[Opening EXERCISE DATA section]

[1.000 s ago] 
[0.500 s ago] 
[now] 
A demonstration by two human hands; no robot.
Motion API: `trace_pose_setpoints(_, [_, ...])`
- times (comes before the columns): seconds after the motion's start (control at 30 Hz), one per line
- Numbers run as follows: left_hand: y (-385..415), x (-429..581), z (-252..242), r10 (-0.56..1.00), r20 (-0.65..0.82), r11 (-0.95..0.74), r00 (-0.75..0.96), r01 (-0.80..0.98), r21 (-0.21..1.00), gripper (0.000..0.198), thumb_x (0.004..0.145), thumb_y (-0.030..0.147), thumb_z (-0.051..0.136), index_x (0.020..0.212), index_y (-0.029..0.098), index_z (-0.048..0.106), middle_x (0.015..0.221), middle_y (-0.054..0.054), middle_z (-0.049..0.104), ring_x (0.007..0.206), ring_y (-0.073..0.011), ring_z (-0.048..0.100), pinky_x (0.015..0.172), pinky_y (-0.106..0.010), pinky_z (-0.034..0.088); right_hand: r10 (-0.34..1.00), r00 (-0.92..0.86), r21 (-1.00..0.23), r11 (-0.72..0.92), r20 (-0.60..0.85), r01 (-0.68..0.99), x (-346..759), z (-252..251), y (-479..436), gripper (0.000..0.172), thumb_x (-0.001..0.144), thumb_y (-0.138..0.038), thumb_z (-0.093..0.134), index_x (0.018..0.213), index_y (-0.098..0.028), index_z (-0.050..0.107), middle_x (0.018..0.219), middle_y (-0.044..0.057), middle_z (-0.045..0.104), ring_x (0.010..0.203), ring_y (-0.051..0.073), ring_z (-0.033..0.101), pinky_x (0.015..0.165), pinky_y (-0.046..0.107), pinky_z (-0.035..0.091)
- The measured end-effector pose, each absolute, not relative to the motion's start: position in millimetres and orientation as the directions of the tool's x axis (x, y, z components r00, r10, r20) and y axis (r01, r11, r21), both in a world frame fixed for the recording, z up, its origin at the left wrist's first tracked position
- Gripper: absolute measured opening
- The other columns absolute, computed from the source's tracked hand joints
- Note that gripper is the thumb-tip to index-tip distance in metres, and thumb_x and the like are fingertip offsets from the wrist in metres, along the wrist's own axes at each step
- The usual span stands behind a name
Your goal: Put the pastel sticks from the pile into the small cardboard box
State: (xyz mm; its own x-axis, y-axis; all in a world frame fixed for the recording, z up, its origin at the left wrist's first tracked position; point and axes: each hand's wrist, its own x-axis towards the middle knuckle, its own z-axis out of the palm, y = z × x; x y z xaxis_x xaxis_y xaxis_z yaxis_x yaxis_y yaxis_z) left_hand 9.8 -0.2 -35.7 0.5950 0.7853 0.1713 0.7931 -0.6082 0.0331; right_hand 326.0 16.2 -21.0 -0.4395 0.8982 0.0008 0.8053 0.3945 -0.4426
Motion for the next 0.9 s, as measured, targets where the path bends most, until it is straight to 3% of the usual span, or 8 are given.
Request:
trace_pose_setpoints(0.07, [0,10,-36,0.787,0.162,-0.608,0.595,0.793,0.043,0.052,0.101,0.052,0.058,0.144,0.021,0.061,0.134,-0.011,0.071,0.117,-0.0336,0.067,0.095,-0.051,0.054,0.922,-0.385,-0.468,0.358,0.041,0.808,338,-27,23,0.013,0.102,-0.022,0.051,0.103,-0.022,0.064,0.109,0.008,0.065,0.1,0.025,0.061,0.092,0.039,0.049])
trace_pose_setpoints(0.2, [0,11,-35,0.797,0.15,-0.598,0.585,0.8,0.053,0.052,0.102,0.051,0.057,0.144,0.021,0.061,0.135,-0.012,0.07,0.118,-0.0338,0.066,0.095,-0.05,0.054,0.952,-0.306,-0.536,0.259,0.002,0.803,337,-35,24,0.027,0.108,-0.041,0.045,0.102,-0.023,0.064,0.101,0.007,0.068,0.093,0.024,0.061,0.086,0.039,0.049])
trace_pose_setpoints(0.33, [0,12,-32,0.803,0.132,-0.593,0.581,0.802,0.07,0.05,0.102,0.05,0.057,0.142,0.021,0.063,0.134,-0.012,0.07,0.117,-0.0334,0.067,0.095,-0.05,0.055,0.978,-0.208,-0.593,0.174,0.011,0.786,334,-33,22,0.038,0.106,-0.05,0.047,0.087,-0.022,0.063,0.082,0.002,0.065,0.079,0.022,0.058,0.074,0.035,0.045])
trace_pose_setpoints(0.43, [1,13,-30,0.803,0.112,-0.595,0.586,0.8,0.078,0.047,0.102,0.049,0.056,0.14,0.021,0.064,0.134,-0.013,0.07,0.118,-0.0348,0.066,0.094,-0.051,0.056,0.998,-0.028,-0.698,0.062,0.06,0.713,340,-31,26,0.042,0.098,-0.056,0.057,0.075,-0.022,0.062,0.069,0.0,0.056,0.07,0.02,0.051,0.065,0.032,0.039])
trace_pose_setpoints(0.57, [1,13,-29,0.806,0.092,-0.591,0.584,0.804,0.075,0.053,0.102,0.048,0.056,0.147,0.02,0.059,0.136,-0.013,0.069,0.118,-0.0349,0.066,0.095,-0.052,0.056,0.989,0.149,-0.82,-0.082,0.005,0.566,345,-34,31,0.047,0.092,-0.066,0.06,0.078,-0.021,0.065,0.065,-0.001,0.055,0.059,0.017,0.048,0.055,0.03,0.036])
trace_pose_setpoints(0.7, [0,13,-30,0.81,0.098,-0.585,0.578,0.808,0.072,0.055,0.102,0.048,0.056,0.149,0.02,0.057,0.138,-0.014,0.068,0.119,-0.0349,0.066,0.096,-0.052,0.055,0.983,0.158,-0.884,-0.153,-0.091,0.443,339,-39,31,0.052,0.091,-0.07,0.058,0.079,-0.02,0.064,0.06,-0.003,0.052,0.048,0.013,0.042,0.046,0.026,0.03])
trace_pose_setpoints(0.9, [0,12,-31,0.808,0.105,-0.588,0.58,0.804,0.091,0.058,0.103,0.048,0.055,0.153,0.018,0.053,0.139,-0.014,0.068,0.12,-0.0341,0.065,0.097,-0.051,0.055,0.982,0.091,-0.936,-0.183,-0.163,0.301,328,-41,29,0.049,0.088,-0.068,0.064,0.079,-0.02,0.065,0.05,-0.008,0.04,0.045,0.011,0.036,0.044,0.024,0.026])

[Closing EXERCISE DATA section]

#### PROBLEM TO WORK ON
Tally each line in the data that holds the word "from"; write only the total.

#### SOLVED EXERCISE
3